There are many definitions of best, but in my mind, the best Belgian waffle maker is the one that performs its task well — and without hassles — but doesn’t cost much either.
Value, I believe, is an important characteristic of a great product.
And this definition means that the Oster Belgian waffle maker I keep in my kitchen is the best on the market — and I’ll tell you what I like about it.
Today, you can make much more than just waffles in your waffle iron, and I put my mine to the test as often as I can. I make falafel, grilled cheese sandwiches, chocolate-chip stuffed croissants and more in mine. You can make hamburgers, hash browns and sunny-side up eggs — if you don’t mind the funny shape — in yours and get even more value for your money.
Even better, however, is how much better fresh-made waffles are than those store-bought frozen ones.
The Oster Waffle Maker Review
On a whim, I bought the Oster 3883 Belgian Wafflemaker — available from Amazon — without researching anything about it because it was the least expensive model available when I wanted to buy. You know what? It has turned out to be much better than I expected and has some useful features that make it better than many more expensive models.
The first thing I like is that you don’t have to flip the thing over as you do with some more expensive, stand-mounted models. The turning is supposed to promote even browning, but it’s a real hassle — and my waffles brown just fine with this model.
Also, this Oster unit has an adjustable temperature control. I leave mine around medium most of the time, but you can cook on a lower setting for fluffier foods and a higher setting for crispier ones.

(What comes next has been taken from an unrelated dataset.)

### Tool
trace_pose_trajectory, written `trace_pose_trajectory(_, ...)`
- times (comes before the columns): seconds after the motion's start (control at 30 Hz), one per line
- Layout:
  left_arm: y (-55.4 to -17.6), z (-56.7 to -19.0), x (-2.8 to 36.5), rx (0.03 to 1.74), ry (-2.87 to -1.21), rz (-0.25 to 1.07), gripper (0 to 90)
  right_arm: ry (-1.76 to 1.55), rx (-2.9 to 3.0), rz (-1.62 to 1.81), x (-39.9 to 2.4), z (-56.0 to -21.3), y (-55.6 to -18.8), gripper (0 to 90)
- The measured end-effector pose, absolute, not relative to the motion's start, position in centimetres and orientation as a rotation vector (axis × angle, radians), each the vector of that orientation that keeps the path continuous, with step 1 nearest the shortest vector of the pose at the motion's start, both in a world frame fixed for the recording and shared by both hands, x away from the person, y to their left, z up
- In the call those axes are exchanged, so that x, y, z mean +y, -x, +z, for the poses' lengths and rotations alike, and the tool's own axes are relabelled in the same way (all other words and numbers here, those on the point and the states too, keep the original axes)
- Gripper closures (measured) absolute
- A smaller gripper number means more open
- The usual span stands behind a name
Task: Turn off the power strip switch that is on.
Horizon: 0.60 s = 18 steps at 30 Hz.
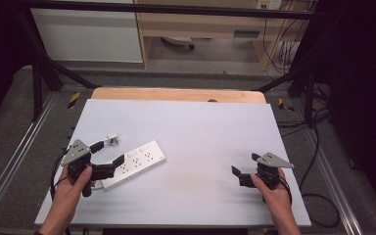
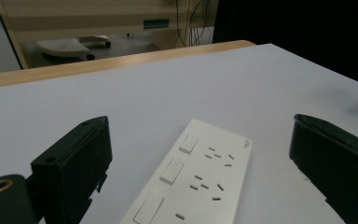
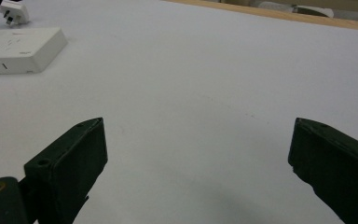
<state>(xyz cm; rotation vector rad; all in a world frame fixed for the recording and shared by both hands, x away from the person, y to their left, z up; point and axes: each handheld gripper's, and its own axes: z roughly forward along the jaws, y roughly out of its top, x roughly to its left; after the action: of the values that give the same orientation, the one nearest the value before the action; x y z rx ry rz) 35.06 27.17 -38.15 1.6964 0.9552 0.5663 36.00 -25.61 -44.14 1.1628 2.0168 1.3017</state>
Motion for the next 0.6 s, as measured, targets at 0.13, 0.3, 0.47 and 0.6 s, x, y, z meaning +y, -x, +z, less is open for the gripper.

This is a Belgian-style maker, meaning that you get a large round waffle — easily divided along the seams into two or four pieces — instead of a traditional model that makes small square waffles. But this unit is more versatile for other uses than those that make small, square ones.
The surface is nonstick, and if you treat it with oil as explained in the directions before the first use and spray a bit of cooking spray on it every few uses, you’ll never have a problem with sticking. Apparently, that’s a big problem with some models.

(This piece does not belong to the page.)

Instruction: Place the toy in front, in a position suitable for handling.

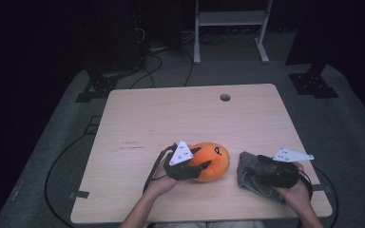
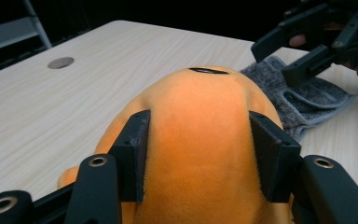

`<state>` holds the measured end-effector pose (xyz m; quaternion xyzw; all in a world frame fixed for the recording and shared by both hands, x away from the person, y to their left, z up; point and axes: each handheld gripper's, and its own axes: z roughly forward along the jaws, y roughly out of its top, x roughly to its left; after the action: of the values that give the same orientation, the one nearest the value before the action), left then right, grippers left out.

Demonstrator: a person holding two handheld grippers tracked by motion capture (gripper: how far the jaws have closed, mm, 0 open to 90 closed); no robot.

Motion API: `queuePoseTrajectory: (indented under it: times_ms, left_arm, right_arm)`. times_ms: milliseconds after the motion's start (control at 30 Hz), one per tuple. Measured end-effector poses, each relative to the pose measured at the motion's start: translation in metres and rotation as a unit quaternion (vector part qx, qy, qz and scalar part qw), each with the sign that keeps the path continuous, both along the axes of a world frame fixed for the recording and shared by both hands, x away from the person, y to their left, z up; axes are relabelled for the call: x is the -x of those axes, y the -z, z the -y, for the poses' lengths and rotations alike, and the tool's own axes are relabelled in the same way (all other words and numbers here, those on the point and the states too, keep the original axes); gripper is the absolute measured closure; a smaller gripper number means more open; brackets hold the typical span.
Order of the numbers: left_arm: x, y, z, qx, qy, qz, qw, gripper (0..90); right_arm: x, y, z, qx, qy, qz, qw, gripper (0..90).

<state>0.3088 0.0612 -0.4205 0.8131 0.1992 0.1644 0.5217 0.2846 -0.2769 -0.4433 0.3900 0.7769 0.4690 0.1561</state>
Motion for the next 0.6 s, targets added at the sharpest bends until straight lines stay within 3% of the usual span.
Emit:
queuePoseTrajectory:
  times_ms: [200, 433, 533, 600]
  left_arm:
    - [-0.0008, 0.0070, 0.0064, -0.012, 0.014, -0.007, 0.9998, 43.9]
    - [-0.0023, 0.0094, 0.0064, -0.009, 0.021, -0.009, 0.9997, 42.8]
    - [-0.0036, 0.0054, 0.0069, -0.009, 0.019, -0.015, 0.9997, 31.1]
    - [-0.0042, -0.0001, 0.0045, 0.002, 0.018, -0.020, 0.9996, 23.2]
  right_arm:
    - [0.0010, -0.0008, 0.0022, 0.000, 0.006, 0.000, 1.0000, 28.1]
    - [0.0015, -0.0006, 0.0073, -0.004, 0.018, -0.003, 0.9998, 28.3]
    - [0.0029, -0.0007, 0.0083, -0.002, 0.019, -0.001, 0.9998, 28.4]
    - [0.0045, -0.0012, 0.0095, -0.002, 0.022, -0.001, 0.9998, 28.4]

Handles stay relatively cool during use, so you can move the unit without risk. Of course, the hot plates are exposed when the unit is open for filling, so children and clumsy adults should be kept well away from any waffle maker when it’s in use.

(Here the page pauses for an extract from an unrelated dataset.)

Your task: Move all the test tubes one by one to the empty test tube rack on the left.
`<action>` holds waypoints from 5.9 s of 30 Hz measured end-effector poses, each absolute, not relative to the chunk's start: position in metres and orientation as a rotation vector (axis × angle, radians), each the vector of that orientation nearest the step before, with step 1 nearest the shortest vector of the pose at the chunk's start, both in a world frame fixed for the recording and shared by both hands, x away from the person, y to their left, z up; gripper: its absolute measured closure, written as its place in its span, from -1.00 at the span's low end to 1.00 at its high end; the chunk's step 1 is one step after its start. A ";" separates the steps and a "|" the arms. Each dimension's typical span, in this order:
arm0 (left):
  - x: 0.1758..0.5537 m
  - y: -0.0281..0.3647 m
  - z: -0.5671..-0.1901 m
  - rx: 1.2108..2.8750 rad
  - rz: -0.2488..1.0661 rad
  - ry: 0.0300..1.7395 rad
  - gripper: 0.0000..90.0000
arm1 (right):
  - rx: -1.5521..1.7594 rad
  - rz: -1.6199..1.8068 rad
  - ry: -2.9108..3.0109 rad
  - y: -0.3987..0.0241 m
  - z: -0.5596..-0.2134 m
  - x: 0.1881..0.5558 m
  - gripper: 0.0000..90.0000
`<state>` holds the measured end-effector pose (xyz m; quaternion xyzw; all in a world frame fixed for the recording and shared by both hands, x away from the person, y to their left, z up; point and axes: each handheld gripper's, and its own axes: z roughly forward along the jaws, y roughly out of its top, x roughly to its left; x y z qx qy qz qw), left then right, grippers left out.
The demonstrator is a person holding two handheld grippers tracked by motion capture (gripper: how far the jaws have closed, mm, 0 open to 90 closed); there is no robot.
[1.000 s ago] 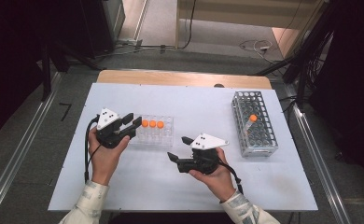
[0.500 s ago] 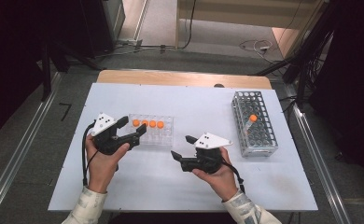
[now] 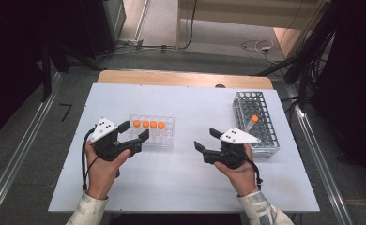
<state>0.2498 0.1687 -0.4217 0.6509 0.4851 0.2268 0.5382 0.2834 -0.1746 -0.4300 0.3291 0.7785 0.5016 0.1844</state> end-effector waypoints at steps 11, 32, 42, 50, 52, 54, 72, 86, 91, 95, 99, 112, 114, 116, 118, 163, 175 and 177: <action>0.248 0.170 -0.421 1.543 0.544 1.156 -0.56 | 1.027 1.393 2.090 -0.217 -0.424 0.291 -0.44; 0.248 0.170 -0.421 1.543 0.541 1.159 -0.56 | 1.152 1.334 1.979 -0.266 -0.424 0.300 -0.44; 0.248 0.170 -0.421 1.543 0.542 1.159 -0.56 | 1.181 1.311 1.952 -0.279 -0.425 0.302 -0.44; 0.248 0.168 -0.423 1.551 0.536 1.157 -0.56 | 1.247 1.188 1.902 -0.285 -0.434 0.312 -0.44; 0.248 0.167 -0.424 1.553 0.535 1.157 -0.56 | 1.260 1.179 1.888 -0.287 -0.436 0.315 -0.43; 0.248 0.166 -0.424 1.554 0.535 1.155 -0.56 | 1.276 1.162 1.873 -0.288 -0.438 0.318 -0.40; 0.249 0.165 -0.425 1.557 0.524 1.156 -0.55 | 1.319 1.090 1.859 -0.282 -0.453 0.344 -0.03; 0.250 0.164 -0.427 1.563 0.520 1.157 -0.55 | 1.329 1.077 1.854 -0.283 -0.454 0.351 0.37; 0.250 0.164 -0.427 1.563 0.519 1.157 -0.55 | 1.323 1.076 1.865 -0.282 -0.454 0.352 0.47; 0.250 0.164 -0.427 1.567 0.518 1.157 -0.55 | 1.322 1.077 1.867 -0.282 -0.454 0.352 0.57; 0.250 0.163 -0.427 1.566 0.516 1.156 -0.55 | 1.323 1.082 1.864 -0.283 -0.453 0.352 0.58; 0.250 0.163 -0.427 1.565 0.518 1.156 -0.55 | 1.288 1.100 1.836 -0.283 -0.441 0.347 0.58; 0.250 0.163 -0.427 1.565 0.518 1.157 -0.55 | 1.285 1.104 1.832 -0.283 -0.440 0.346 0.58; 0.250 0.163 -0.427 1.564 0.520 1.157 -0.55 | 1.277 1.112 1.826 -0.284 -0.437 0.346 0.59; 0.250 0.163 -0.427 1.566 0.520 1.157 -0.55 | 1.274 1.116 1.818 -0.284 -0.435 0.345 0.58; 0.248 0.163 -0.425 1.575 0.522 1.156 -0.58 | 1.135 1.264 1.875 -0.260 -0.402 0.312 0.59; 0.248 0.161 -0.425 1.579 0.519 1.149 -0.58 | 1.079 1.287 1.987 -0.230 -0.414 0.307 0.59; 0.247 0.160 -0.425 1.581 0.518 1.148 -0.58 | 1.061 1.294 2.006 -0.226 -0.415 0.306 0.59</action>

It’s nice that you don’t have to wash the plates after use. Just wipe away residue from runny additions to your batter and you’re good to go next time. The outside is chrome and looks good enough to leave out on the counter, but I keep mine in a cupboard since it’s easy to move and I only use it a couple of times a month. (Waffles freeze well, so I make a big batch each time I have it out.)
There’s also a booklet enclosed with some useful recipes, including one for yeasty whole wheat waffles. Most of the time, however, I use Krusteaz brand mix available just about everywhere. It’s the best tasting I’ve found, and you can add additional vanilla, some cinnamon or even chocolate chips or blueberries.
I happened to stumble on the best Belgian waffle maker on the market and am enjoying using it for grilled cheese sandwiches and even toast and funny-shaped biscuits. But you don’t have to stumble around looking for the best choice. Choose the Oster 3883 Belgian Wafflemaker and go with a proven winner.
Whether you want waffles every night or just every now and then, this is a durable unit that will serve you well as often as you need it. But because it’s so affordable, you can afford to buy it now and keep it on a shelf for those special occasions when you want homemade waffles.